[Goal of the exercise]
Once the line with "trace-outline --target brick" is found in the material, write out that line and every later line exactly, through the end.

[The records — start]

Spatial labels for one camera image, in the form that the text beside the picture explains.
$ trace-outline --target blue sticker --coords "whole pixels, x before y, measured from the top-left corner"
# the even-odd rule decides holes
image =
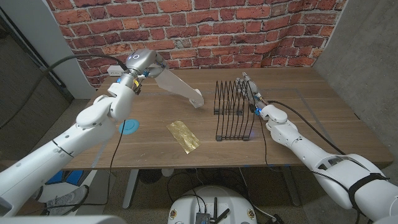
[[[119,126],[119,133],[122,133],[123,123]],[[123,134],[132,134],[139,128],[139,122],[135,119],[126,120]]]

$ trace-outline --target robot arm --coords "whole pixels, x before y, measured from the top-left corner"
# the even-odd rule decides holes
[[[252,82],[245,74],[244,80]],[[300,134],[284,111],[270,105],[258,91],[252,93],[259,115],[267,120],[266,127],[272,139],[289,148],[311,171],[331,177],[344,186],[314,174],[338,205],[345,209],[358,208],[374,222],[398,215],[398,187],[386,181],[372,162],[356,154],[335,155],[324,151]]]
[[[0,173],[0,217],[15,215],[41,185],[75,156],[113,136],[114,121],[128,118],[134,96],[140,92],[141,78],[145,78],[143,74],[153,63],[160,64],[156,72],[167,68],[154,50],[134,52],[126,63],[130,73],[124,73],[108,89],[111,97],[99,96],[77,116],[72,127]]]

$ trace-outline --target power cord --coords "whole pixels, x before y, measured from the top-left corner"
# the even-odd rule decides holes
[[[16,110],[16,112],[9,117],[7,120],[5,120],[5,122],[3,122],[0,126],[0,129],[2,129],[3,127],[5,127],[5,125],[7,125],[22,109],[23,107],[26,105],[26,103],[29,101],[29,99],[31,98],[31,96],[33,95],[33,92],[36,90],[36,88],[39,86],[40,82],[43,80],[43,78],[48,74],[48,72],[51,72],[55,67],[57,67],[58,65],[60,65],[63,62],[66,62],[67,60],[73,59],[73,58],[81,58],[81,57],[102,57],[102,58],[110,58],[113,59],[115,61],[117,61],[118,65],[120,65],[120,67],[123,68],[124,71],[128,71],[127,66],[119,59],[117,59],[116,57],[112,57],[109,55],[102,55],[102,54],[80,54],[80,55],[71,55],[71,56],[67,56],[64,57],[58,61],[56,61],[54,64],[52,64],[51,66],[49,66],[46,70],[44,70],[41,74],[41,76],[37,79],[37,81],[34,83],[33,87],[30,89],[30,91],[28,92],[27,96],[25,97],[25,99],[22,101],[21,105],[18,107],[18,109]]]
[[[110,191],[110,188],[111,188],[111,171],[112,171],[113,159],[114,159],[114,156],[116,155],[116,152],[118,151],[118,148],[119,148],[119,145],[120,145],[120,141],[122,140],[123,131],[124,131],[124,125],[125,124],[126,124],[126,120],[123,121],[123,127],[122,127],[122,131],[121,131],[121,134],[120,134],[120,137],[119,137],[118,145],[116,146],[116,149],[113,152],[113,156],[112,156],[112,159],[111,159],[111,164],[109,166],[108,189],[106,190],[106,201],[105,201],[105,203],[78,203],[78,204],[73,204],[73,205],[56,205],[56,206],[50,206],[50,207],[45,207],[45,208],[41,208],[41,209],[38,209],[38,210],[34,210],[33,212],[28,212],[28,213],[25,213],[23,215],[24,216],[25,215],[30,215],[32,213],[48,210],[48,209],[51,209],[51,208],[63,208],[63,207],[74,207],[74,206],[84,206],[84,205],[106,205],[108,203],[108,201],[109,201],[109,191]]]

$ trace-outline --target black wire rack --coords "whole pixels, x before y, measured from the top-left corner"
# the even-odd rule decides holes
[[[216,140],[248,141],[254,124],[253,94],[246,81],[217,81],[214,115],[218,115]]]

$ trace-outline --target brick wall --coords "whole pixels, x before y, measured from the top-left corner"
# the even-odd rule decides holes
[[[312,66],[345,0],[47,0],[75,54],[157,50],[171,68]],[[94,87],[114,62],[79,60]]]

[The records — finish]

[Answer to the problem]
$ trace-outline --target brick wall --coords "whole pixels, x before y, measured from the top-left corner"
# the even-odd rule decides holes
[[[312,66],[345,0],[47,0],[75,54],[157,50],[171,68]],[[94,87],[114,62],[79,60]]]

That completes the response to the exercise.